Taken from #68:
I think the installation instructions for lepidopter should be restructured to take into account the fact that there are two types of users of lepidopter (or maybe even 3):
A user of lepidopter that has gotten it via our partnership program. These from what I can tell are actually the majority of lepidopter users and are people that don't care how to burn the image to an SD card. This user is not technically savvy.
A user of lepidopter that wants to download the image and burn it onto their SD card. These are a minority of users that are quite technically savvy.
(if we include this as well) Power users or developers that want to contribute in some way to the project. Very technically savvy.
In light of this I think the guide should be divided into at least 2 sections.
User guide
How to burn an image
Inside the user guide there should be clear and simple explanations as to how to connect the raspberry pi to the power and internet (maybe even including screenshot). @andresazp showed me the document he created for VI and it looks great.

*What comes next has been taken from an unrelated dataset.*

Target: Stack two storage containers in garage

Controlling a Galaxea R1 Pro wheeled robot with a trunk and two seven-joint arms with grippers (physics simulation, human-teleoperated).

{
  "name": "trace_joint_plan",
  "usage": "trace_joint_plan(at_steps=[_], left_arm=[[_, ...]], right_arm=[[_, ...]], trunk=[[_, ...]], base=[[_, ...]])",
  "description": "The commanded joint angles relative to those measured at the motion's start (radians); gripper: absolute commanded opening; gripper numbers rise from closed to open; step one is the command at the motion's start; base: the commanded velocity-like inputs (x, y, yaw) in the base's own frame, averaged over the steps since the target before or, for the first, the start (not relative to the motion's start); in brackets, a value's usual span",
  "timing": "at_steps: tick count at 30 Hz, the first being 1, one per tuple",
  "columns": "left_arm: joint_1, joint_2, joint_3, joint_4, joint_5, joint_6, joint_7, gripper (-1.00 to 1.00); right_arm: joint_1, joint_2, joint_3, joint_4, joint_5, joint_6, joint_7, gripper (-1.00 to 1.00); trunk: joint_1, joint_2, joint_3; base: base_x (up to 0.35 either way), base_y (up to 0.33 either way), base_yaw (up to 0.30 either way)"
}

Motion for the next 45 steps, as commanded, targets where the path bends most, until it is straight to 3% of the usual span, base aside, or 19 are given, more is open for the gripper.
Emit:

It should also cover information on how to initialise the pi (answering the informed consent) and check that measurements are being run, by visiting the web UI.
An outline of the User Guide could be:
Setting up the device (covering how to connect it to internet and power, putting in the SD card etc.)
First start (covering how to reach the pi over the network, using lepidopter or lepidopter.local) and answering the informed consent
Checking that everything works (checking that measurements are being run)
The How to burn an image can remain as the current section titled: "Downloading and verifying the Lepidopter Raspberry Pi image"
I would also try to make this guide overall much shorted and where possible point to external resources instead of having so much content in here (for example explaining the tests).
I am also thinking that maybe the whole part on burning the image could be tucked inside of another page entirely as it makes the whole guide much less user friendly.
Another comment is that the whole section "Lepidopter services" is far too technical and contains a bunch of information that will not be useful to most cases (why would the normal user care to know that there is a mDNS service for SSH?).
I would tuck this stuff as well inside of some advanced section and try to have a minimal guide that is easy for most users to follow.
The experience we had with real deployment of these is that even just explaining how to plug in a pi into a router and connecting to power can be challenging for some non technically savvy users and since this guide is addressed to them we should take that into account.